Risk Measurement Performance of Alternative Distribution Functions

This paper evaluates the performance of three extreme value distributions, i.e., generalized Pareto distribution (GPD), generalized extreme value distribution (GEV), and Box-Cox-GEV, and four skewed fat-tailed distributions, i.e., skewed generalized error distribution (SGED), skewed generalized t (SGT), exponential generalized beta of the second kind (EGB2), and inverse hyperbolic sign (IHS) in estimating conditional and unconditional value at risk (VaR) thresholds. The results provide strong evidence that the SGT, EGB2, and IHS distributions perform as well as the more specialized extreme value distributions in modeling the tail behavior of portfolio returns. All three distributions produce similar VaR thresholds and perform better than the SGED and the normal distribution in approximating the extreme tails of the return distribution. The conditional coverage and the out-of-sample performance tests show that the actual VaR thresholds are time varying to a degree not captured by unconditional VaR measures.

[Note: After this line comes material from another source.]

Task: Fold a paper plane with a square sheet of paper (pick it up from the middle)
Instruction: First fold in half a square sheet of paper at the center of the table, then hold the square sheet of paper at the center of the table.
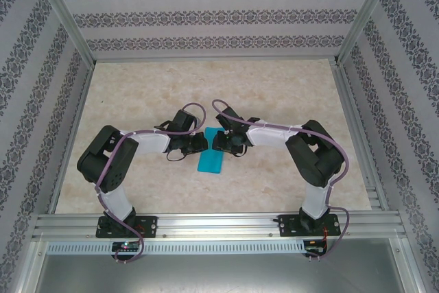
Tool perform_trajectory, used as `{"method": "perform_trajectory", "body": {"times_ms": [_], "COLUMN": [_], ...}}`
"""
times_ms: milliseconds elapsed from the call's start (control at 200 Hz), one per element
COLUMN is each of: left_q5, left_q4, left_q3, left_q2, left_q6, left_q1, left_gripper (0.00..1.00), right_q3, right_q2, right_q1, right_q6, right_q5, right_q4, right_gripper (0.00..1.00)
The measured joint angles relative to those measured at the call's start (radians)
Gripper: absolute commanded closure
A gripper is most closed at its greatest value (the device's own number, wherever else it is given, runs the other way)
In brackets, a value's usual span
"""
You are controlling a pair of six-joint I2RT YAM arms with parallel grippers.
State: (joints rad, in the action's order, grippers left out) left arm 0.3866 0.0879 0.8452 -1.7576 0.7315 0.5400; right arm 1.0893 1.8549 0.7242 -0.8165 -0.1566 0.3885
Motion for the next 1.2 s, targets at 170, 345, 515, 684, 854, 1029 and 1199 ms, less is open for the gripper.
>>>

In light of the fact that VaR type measures are employed in many different types of financial and insurance applications including the determination of capital requirements, capital reserves, the setting of insurance deductibles, the setting of reinsurance cedance levels, as well as the estimation of expected claims and expected losses, these results are important to financial managers, actuaries, and insurance practitioners.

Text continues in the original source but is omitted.